To do - Only one stretch of the records below is wanted: the lines from the one holding "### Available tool" through the one holding "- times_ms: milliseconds". Return it exactly, both ends included.

*****

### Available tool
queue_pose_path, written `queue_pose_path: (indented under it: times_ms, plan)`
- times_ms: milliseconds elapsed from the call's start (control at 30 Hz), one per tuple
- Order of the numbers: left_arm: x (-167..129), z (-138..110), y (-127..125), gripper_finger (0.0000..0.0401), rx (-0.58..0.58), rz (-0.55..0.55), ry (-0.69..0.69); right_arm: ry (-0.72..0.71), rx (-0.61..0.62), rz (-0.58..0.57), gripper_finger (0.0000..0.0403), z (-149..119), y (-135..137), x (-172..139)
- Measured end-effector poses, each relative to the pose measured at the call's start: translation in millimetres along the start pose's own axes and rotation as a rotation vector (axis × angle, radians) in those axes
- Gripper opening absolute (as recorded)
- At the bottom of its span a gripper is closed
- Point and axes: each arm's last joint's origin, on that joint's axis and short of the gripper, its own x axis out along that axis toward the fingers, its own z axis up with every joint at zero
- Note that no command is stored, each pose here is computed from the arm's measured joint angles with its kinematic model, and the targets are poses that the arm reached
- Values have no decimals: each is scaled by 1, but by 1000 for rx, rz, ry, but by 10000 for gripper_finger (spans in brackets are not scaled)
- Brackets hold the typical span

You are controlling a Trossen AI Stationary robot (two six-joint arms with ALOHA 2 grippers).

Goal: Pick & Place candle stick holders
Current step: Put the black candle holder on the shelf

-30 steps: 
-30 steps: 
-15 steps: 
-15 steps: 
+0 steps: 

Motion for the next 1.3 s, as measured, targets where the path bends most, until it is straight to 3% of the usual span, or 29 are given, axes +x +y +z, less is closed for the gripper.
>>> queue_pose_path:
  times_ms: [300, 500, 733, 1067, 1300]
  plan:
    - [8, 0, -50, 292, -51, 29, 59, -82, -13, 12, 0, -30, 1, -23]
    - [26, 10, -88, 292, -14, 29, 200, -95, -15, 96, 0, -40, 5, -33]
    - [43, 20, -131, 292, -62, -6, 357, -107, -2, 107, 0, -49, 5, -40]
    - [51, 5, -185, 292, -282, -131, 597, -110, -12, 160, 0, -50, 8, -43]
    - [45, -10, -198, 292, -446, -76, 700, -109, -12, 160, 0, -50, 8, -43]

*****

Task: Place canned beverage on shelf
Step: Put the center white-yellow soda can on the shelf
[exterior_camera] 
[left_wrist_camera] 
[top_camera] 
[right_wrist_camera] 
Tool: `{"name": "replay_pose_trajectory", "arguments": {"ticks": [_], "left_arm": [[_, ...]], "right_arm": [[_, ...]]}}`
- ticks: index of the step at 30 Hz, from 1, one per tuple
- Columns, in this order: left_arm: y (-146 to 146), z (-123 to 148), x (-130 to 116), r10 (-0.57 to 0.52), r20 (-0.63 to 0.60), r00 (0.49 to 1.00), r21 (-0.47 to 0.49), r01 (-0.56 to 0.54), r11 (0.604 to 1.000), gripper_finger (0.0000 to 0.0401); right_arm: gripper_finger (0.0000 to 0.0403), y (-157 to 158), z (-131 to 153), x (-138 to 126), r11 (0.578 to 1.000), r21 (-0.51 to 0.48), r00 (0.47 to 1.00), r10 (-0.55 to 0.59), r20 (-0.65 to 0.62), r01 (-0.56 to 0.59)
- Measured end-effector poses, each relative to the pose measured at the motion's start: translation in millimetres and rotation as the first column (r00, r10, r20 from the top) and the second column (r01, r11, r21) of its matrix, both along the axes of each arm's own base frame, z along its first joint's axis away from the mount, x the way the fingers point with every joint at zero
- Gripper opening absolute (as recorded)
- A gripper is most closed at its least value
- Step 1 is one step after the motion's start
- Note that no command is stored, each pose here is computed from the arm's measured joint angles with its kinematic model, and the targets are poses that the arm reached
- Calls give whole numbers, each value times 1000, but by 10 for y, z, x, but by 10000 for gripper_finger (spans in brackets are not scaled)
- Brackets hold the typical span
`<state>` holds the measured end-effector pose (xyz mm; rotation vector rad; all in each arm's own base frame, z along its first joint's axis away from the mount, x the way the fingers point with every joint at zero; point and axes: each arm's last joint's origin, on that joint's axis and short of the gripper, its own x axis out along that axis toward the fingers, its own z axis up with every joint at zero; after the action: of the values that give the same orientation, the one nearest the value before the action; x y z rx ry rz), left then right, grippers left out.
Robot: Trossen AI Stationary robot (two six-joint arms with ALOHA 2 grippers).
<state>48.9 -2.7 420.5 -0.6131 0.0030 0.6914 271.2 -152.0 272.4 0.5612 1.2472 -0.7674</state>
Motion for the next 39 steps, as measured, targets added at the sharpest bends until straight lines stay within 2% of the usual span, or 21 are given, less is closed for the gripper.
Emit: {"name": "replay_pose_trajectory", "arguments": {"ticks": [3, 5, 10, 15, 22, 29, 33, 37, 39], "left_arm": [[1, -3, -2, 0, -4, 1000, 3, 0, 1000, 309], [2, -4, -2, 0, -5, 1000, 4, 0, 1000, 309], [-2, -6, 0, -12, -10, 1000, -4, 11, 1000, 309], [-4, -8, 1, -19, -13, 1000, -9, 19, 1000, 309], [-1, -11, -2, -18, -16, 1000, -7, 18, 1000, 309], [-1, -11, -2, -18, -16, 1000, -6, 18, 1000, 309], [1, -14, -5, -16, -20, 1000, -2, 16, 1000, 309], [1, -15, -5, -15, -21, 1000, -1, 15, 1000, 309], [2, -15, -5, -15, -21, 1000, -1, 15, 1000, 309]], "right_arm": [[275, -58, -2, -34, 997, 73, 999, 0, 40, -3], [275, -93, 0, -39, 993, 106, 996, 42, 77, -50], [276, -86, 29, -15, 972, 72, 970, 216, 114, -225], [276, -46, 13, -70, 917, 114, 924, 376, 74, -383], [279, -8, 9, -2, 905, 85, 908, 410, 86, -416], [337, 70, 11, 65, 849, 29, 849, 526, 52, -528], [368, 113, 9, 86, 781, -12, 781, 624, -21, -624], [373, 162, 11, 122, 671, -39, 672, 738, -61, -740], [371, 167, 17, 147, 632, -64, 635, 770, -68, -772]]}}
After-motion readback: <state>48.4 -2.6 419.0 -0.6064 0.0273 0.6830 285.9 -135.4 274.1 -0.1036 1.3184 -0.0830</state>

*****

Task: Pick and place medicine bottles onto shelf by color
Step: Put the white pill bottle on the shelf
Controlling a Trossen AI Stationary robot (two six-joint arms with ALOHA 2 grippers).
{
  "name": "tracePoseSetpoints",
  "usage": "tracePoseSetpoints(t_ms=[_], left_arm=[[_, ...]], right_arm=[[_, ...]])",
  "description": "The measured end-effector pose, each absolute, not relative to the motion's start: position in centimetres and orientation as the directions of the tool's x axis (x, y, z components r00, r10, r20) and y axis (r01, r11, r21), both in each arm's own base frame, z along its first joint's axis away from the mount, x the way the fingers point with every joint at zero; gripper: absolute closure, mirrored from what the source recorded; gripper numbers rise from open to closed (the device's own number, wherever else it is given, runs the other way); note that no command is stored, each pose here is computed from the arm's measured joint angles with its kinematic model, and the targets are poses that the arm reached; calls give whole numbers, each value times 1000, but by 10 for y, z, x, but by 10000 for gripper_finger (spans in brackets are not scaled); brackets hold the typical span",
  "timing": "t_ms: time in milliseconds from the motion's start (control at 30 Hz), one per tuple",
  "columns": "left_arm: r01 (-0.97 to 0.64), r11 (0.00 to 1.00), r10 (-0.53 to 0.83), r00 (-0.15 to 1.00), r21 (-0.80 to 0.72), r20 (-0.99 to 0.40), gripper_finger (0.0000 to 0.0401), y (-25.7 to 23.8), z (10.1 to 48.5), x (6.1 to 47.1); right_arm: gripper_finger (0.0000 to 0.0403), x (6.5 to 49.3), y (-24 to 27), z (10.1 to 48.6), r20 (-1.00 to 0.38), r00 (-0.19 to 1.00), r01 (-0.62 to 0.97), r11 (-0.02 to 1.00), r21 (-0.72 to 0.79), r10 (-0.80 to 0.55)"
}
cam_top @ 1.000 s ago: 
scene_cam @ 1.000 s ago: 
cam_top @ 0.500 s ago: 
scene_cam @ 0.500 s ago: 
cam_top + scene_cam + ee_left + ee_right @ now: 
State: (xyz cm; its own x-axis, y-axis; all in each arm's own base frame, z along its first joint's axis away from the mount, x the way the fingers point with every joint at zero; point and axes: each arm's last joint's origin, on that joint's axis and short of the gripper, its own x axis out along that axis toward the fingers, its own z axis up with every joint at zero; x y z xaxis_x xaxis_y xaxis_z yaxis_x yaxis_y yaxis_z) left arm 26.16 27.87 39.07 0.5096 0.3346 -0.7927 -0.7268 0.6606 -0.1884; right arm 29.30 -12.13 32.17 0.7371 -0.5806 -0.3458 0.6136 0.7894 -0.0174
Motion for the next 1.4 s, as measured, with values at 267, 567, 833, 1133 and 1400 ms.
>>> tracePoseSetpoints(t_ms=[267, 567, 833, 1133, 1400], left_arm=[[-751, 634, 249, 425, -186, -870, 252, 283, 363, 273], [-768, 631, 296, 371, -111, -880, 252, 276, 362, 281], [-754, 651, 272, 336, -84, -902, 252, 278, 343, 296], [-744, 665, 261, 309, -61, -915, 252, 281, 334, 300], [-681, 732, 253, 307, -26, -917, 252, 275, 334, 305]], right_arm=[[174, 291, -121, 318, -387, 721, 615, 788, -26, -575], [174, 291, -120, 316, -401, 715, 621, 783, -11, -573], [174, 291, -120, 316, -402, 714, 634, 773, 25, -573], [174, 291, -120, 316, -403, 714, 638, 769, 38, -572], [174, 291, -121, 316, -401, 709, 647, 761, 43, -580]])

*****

Written reply -
### Available tool
queue_pose_path, written `queue_pose_path: (indented under it: times_ms, plan)`
- times_ms: milliseconds elapsed from the call's start (control at 30 Hz), one per tuple

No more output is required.